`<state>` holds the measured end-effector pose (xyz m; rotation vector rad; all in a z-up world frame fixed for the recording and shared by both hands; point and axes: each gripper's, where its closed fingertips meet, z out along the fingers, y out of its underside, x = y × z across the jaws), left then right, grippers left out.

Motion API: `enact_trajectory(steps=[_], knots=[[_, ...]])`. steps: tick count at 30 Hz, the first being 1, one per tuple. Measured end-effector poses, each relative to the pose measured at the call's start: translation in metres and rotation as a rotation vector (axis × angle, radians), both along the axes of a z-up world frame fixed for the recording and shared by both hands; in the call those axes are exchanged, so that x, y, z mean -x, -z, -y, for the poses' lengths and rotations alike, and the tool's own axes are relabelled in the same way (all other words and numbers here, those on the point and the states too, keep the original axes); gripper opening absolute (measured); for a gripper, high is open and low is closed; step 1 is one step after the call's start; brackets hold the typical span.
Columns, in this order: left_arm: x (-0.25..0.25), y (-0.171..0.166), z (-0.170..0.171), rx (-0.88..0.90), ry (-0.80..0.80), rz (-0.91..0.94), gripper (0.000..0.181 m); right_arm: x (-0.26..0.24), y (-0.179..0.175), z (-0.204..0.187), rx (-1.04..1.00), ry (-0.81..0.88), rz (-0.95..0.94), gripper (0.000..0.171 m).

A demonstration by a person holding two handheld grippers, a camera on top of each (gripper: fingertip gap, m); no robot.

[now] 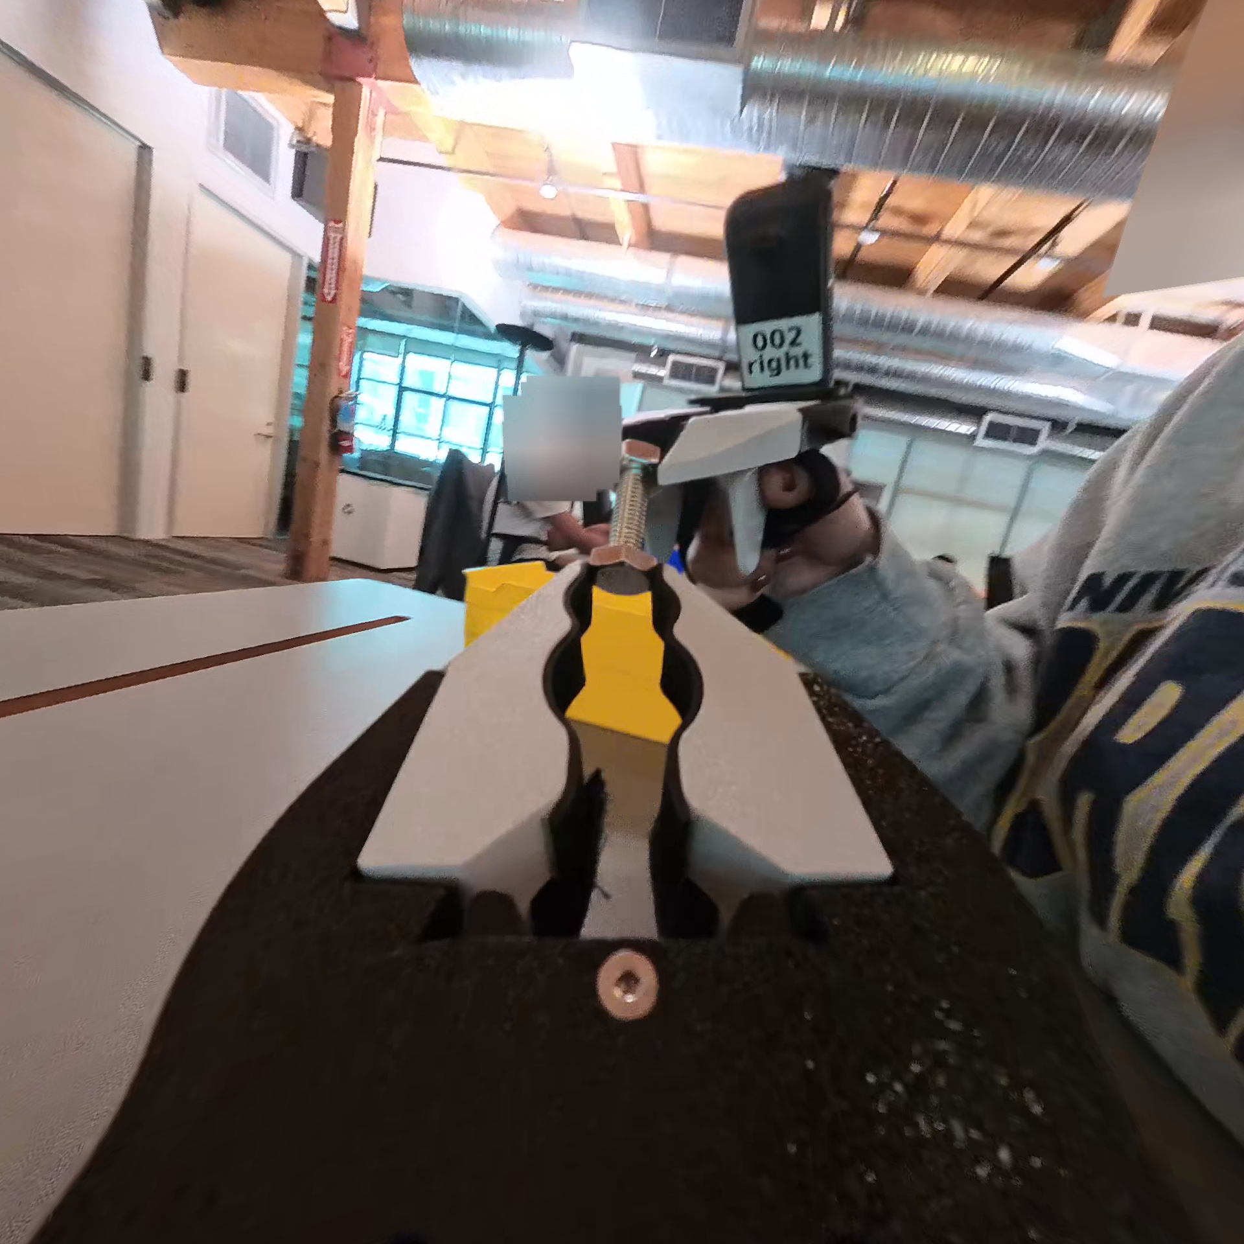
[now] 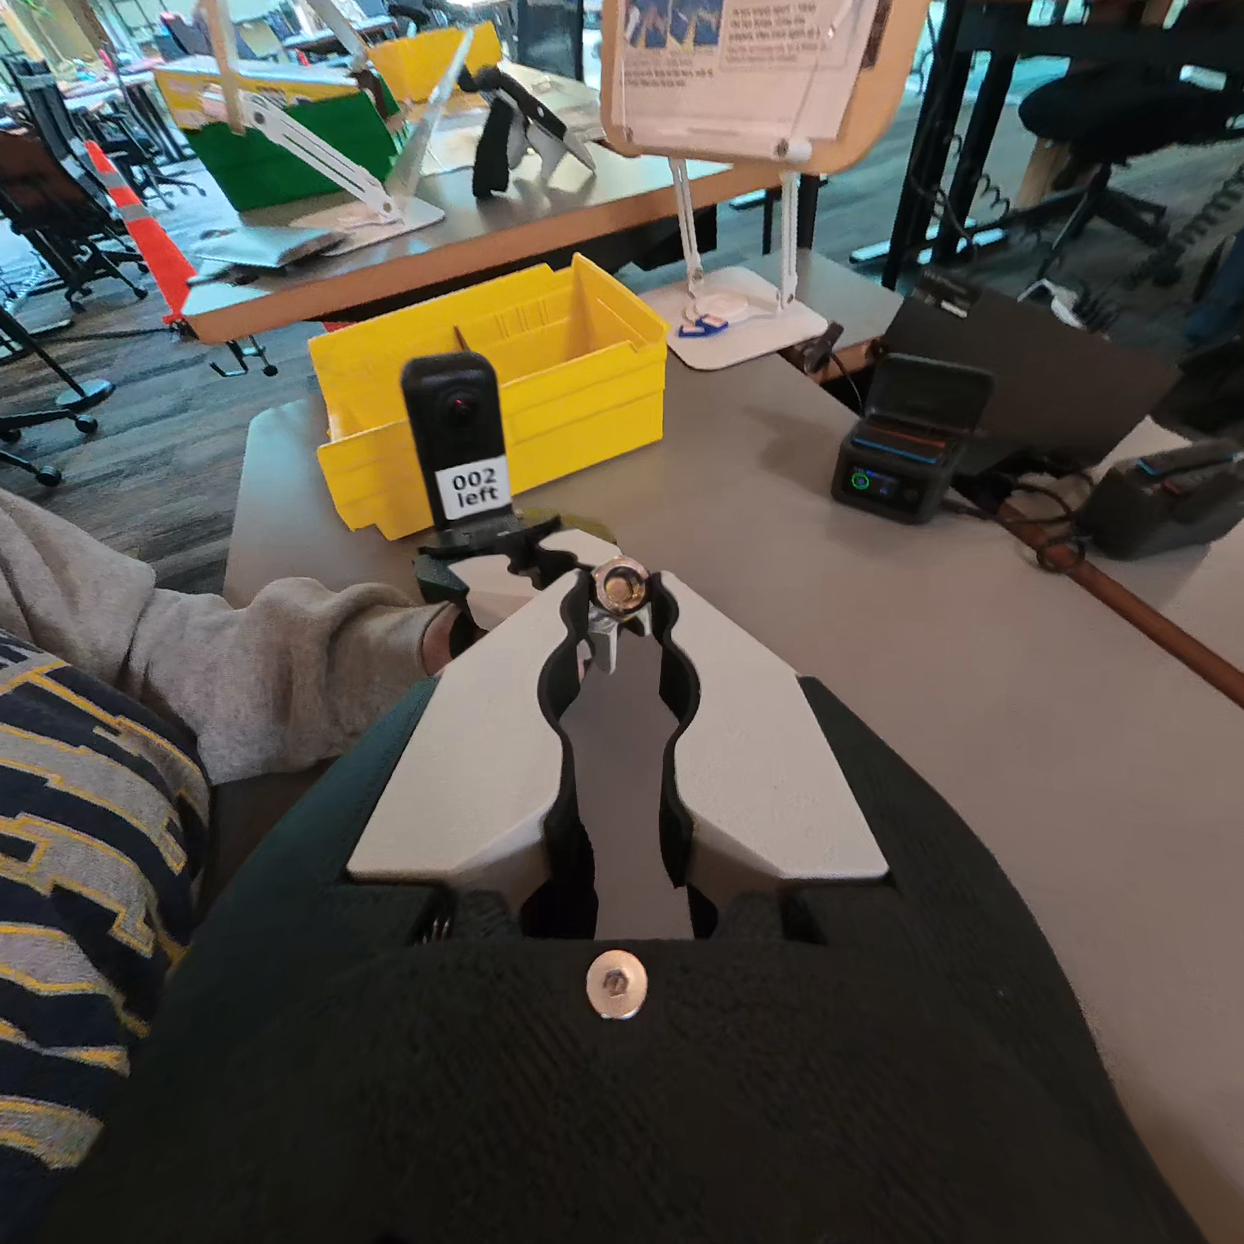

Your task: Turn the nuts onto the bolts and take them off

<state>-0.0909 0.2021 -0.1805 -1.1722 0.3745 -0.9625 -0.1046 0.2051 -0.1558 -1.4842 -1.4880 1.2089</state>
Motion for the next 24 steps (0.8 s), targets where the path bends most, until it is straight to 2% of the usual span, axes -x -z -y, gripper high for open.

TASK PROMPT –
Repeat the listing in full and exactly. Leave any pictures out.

EXERCISE ANSWER –
`<state>` holds the measured end-effector pose (xyz m; rotation vector rad; all in a z-up world frame fixed for the recording and shared by both hands; point and axes: each gripper's, where its closed fingertips meet, z out along the fingers, y out of its underside, x = y × z across the jaws), left then right, grippers left out.

Motion API: `enact_trajectory(steps=[_], knots=[[_, ...]])`. steps: tick count at 30 Hz, the first being 1, one per tuple. Measured end-effector poses, each relative to the pose measured at the call's start: translation in metres and rotation as a rotation vector (axis × angle, radians), both along the axes of a z-up world frame fixed for the recording and shared by both hands; in the call those axes are exchanged, so that x, y, z mean -x, -z, -y, for the poses' lengths and rotations alike, and the tool's own axes are relabelled in the same way (all other words and numbers here, those on the point and the states too, keep the original axes); gripper opening absolute (measured); for a gripper, high is open and low is closed; step 1 is one step after the call's start; brackets hold the typical span.
Columns, in this order: left_arm: x (-0.25..0.25), y (-0.171..0.166), z (-0.170..0.171), rx (-0.88..0.90), ry (-0.80..0.80), rz (-0.91..0.94), gripper (0.000..0.181 m); right_arm: x (-0.26..0.24), y (-0.179..0.175), z (-0.204..0.187), rx (-1.04..1.00), ry (-0.81..0.88), rz (-0.95..0.94), gripper (0.000..0.171 m).

A demonstration by a person holding two handheld grippers, a camera on top of each (gripper: fingertip gap, m); no robot.

[now] 
[now] 

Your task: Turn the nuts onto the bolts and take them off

<state>-0.0909 0.2021 -0.1805 -1.1722 0.3745 -0.9625 -0.1046 0.2051 -0.1558 -1.4842 -1.4880 1.2089</state>
Motion for the next 24 steps (0.8 s), targets where the path bends most, until it is straight to 2% of the usual span, axes -x -z -y, gripper high for open.

With this, the exercise is complete.